◆ Exercise aim
Please copy every line of the records below that holds the word "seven".

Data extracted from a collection
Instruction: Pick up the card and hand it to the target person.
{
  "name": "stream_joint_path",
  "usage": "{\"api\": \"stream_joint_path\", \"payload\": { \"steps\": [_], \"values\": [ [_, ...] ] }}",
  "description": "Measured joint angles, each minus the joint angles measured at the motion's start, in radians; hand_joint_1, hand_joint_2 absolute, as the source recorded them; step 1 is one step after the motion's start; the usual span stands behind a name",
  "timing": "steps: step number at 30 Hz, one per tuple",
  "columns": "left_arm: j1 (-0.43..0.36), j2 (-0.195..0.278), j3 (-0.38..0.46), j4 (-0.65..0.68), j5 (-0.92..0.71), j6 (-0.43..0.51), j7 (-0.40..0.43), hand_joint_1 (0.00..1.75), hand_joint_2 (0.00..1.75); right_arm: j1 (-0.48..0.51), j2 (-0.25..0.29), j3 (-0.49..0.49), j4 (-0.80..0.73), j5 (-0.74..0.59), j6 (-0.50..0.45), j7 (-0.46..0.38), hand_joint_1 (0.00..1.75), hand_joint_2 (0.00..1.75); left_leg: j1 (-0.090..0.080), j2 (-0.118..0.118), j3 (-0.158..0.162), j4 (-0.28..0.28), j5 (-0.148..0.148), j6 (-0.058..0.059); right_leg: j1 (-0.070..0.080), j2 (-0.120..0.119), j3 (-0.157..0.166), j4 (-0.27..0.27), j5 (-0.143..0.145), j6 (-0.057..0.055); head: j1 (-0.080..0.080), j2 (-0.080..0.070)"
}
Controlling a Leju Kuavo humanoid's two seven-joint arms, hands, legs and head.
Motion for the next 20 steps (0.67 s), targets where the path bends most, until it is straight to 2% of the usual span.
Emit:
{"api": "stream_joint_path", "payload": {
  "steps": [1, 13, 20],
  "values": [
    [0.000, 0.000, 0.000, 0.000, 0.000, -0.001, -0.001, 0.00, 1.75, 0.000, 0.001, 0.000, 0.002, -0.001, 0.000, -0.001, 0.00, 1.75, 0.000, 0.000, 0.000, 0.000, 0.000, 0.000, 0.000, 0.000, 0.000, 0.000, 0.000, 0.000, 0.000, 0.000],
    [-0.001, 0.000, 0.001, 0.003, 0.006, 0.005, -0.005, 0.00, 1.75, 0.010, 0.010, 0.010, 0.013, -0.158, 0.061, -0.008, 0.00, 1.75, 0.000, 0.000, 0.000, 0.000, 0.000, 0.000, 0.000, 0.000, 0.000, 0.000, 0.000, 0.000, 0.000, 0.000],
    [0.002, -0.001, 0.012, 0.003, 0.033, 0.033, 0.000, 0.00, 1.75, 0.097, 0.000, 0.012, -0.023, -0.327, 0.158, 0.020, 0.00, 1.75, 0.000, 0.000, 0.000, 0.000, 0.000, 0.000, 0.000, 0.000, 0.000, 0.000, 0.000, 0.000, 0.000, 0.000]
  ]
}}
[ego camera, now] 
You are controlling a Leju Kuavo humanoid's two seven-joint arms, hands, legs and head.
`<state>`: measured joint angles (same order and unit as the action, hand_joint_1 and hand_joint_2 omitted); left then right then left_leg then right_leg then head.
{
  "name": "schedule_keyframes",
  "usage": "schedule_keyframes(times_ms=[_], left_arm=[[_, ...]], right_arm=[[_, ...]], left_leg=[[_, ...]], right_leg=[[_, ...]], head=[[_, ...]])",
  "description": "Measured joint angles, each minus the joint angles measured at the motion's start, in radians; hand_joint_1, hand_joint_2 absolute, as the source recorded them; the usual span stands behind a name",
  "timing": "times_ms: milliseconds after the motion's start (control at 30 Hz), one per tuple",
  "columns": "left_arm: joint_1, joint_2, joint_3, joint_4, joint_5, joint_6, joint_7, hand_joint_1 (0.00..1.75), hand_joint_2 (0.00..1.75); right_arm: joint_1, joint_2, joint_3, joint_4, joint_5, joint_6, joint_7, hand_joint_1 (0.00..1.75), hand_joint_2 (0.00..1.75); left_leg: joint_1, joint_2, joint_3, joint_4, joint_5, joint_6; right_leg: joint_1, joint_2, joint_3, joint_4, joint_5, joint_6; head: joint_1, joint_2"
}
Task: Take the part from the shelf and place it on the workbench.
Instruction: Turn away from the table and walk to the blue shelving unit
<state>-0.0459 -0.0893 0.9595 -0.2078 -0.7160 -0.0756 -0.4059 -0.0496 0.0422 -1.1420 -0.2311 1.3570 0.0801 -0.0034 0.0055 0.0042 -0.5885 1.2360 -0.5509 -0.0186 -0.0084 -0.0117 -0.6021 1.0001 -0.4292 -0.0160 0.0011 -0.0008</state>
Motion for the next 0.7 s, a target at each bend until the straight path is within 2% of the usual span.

◆ Answer box
Controlling a Leju Kuavo humanoid's two seven-joint arms, hands, legs and head.
You are controlling a Leju Kuavo humanoid's two seven-joint arms, hands, legs and head.

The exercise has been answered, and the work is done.